Genetic disruption of p38α Tyr323 phosphorylation prevents T-cell receptor–mediated p38α activation and impairs interferon-γ production

Abstract

AbstractT cells possess a p38 activation alternative pathway in which stimulation via the antigen receptor (T-cell receptor [TCR]) induces phosphorylation of p38α and β on Tyr323. To assess the contribution of this pathway to normal T-cell function, we generated p38α knockin mice in which Tyr323 was replaced with Phe (p38αY323F). TCR-mediated stimulation failed to activate p38αY323F as measured by phosphorylation of the Thr-Glu-Tyr activation motif and p38α catalytic activity.
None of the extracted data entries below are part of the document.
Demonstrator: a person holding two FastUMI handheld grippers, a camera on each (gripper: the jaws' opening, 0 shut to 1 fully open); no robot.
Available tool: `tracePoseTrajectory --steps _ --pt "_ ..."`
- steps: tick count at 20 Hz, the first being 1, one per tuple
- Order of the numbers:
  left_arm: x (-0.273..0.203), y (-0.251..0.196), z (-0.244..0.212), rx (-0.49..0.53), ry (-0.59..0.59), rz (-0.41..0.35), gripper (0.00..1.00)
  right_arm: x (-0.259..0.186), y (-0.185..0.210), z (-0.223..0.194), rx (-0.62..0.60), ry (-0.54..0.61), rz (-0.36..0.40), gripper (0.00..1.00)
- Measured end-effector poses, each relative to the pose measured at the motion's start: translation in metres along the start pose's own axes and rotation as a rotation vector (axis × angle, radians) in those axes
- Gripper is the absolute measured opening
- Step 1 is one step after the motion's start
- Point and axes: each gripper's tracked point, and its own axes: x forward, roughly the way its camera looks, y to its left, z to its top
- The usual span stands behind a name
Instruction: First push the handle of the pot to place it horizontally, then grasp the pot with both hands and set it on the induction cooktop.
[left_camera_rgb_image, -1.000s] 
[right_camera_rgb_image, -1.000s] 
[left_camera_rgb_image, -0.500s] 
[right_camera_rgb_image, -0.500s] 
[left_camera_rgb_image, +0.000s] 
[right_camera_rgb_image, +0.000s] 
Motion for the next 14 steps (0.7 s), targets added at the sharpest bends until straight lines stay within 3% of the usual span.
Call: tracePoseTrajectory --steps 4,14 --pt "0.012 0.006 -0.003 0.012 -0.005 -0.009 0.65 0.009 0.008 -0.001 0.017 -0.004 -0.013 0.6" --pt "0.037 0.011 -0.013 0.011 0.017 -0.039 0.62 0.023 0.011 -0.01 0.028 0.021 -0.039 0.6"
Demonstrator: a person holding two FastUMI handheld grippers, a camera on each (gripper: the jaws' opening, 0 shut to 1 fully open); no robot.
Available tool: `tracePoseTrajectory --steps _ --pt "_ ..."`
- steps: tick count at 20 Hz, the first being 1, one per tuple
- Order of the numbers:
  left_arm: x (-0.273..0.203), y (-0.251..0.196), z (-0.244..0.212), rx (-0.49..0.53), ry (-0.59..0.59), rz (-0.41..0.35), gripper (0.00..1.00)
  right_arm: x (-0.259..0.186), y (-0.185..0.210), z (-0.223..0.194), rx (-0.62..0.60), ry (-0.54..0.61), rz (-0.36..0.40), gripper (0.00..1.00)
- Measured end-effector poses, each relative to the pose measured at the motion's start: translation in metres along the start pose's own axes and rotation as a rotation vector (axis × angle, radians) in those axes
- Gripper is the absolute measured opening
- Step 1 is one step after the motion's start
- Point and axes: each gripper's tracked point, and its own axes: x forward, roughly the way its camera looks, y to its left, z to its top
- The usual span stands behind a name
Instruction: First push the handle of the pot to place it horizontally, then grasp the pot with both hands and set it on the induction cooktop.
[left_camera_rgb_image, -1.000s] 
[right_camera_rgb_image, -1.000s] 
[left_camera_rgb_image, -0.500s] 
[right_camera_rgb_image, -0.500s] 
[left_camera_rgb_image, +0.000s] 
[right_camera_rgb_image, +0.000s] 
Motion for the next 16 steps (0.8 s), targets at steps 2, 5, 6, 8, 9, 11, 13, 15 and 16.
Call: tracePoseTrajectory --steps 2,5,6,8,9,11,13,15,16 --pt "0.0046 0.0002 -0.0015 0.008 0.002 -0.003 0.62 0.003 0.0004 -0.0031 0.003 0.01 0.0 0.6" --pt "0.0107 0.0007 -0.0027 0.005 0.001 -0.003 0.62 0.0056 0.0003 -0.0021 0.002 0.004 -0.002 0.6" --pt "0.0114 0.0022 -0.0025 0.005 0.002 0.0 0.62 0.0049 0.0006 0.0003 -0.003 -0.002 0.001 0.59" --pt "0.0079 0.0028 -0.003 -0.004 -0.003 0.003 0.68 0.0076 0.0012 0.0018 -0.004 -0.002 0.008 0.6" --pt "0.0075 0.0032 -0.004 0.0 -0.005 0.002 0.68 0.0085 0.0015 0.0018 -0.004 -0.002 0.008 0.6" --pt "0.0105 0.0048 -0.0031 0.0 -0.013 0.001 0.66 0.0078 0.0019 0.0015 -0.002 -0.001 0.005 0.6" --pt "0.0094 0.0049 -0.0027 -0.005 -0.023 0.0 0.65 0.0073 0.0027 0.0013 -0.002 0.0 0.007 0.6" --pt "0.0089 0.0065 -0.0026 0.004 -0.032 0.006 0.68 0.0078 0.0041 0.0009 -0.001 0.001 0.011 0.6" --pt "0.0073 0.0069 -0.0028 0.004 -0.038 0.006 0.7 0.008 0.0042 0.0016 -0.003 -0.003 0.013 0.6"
Cell-cycle entry was delayed in TCR-stimulated p38αY323F T cells, which also produced less interferon (IFN)–γ than wild-type T cells in response to TCR-mediated but not TCR-independent stimuli. p38αY323F mice immunized with T-helper 1 (Th1)–inducing antigens generated normal Th1 effector cells, but these cells produced less IFN-γ than wild-type cells when stimulated through the TCR. Thus, the Tyr323-dependent pathway and not the classic mitogen-activated protein (MAP) kinase cascade is the physiologic means of p38α activation through the TCR and is necessary for normal Th1 function but not Th1 generation.